HOLLOMAN AIR FORCE BASE, N.M. --
From unexploded munitions to chemical, biological and nuclear hazards, it's up to the 49th Civil Engineer Squadron’s explosive ordnance disposal flight to attenuate hazards posed by weapons or explosive materials.
EOD is one of the most dangerous jobs the Department of Defense has to offer. In order to ensure the safety of both civilians and service members living on base, these Airmen train to prepare for any situation they encounter.
“Our job as a whole can range anywhere from assisting the Secret Service in protecting the president and foreign dignitaries, to disposing explosives and assisting in airfield recovery,” said U.S. Air Force Airman 1st Class Jacob Breitbarth, 49th Civil Engineer Squadron EOD apprentice. “This is why our training days take precedence over any other section work that needs to be done.”
Among the variety of training exercises that the EOD flight conducts, chemical munition decontamination exercises are designed to test an EOD squad’s ability to prepare for and operate in an environment contaminated by a hazardous chemical spill, all while dressed in Mission Oriented Protective Posture gear.

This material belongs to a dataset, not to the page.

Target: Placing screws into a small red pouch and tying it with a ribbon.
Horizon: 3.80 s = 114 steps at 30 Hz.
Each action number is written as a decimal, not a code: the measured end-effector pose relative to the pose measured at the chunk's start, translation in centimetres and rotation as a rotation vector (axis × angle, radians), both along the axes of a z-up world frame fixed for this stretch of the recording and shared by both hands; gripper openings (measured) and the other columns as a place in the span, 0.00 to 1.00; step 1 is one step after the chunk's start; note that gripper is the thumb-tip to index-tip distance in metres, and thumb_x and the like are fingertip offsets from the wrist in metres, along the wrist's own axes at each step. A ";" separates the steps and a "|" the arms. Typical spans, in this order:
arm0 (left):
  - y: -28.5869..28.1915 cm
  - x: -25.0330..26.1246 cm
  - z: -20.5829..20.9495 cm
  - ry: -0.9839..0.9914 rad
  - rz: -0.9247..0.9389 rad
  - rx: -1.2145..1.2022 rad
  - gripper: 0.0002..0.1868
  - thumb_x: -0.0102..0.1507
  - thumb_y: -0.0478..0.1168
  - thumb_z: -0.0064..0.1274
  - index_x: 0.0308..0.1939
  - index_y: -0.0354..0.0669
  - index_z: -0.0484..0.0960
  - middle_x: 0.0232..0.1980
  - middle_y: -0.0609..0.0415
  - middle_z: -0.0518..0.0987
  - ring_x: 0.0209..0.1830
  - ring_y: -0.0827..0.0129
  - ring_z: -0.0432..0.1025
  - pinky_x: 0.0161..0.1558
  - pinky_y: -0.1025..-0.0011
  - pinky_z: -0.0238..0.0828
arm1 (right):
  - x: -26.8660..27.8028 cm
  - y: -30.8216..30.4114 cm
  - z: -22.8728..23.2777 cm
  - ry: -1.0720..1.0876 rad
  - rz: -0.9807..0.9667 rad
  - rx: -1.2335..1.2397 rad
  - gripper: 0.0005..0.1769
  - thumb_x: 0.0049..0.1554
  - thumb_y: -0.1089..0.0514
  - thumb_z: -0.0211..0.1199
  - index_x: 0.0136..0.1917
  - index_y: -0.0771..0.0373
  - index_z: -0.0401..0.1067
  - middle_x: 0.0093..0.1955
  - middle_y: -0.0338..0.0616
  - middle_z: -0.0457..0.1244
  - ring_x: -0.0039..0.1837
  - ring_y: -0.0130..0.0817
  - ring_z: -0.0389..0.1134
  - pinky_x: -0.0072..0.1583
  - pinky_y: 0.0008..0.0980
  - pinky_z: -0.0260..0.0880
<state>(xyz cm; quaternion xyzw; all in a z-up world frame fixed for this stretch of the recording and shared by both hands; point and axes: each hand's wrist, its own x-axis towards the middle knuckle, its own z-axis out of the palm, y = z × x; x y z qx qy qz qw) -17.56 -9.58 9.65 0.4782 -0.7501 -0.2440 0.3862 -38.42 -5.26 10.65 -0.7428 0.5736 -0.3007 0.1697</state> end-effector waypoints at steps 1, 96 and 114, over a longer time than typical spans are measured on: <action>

“When we're doing this type of training, being in MOPP gear isn’t always going to be fun; you're hot, sweaty and you want to get out of it as quickly as possible,” said Breitbarth. “However, this training helps us understand what we should expect in these environments and do everything in the safest manner possible.”
For an EOD Airman, taking on the many risks that come with this career is no walk in the park, so the EOD flight has made it their top priority to ensure that both new and experienced Airmen are qualified to perform their job proficiently.
“I’ve been here a little over two months, yet I’ve learned a lot from watching the other Airmen run through training exercises, which helps in getting into the flow of how everything works in our shop,” said U.S. Air Force Airman 1st Class Cody Mitchell, 49th Civil Engineer Squadron explosive ordnance disposal apprentice. “It's nice to know that I can rely on our shop's NCOs and experienced Airmen to give me an answer to my questions.”
Teamwork in this career field isn’t just about getting the job done, in some cases it can also mean the difference between life and death.
“I'd say we probably have one of the best communities around which makes working at Holloman seem like I've got a second family here,” said Breitbarth. “Without trust, you're going to be second-guessing your teammates' decisions, causing the problem to last longer than it needs to and wasting time that could be crucial in detrimental situations.”
The EOD flight is a prime example of what multi-capable Airmen can do. Because of their dedication and skill in their career, Holloman can rest easy knowing they are in good hands.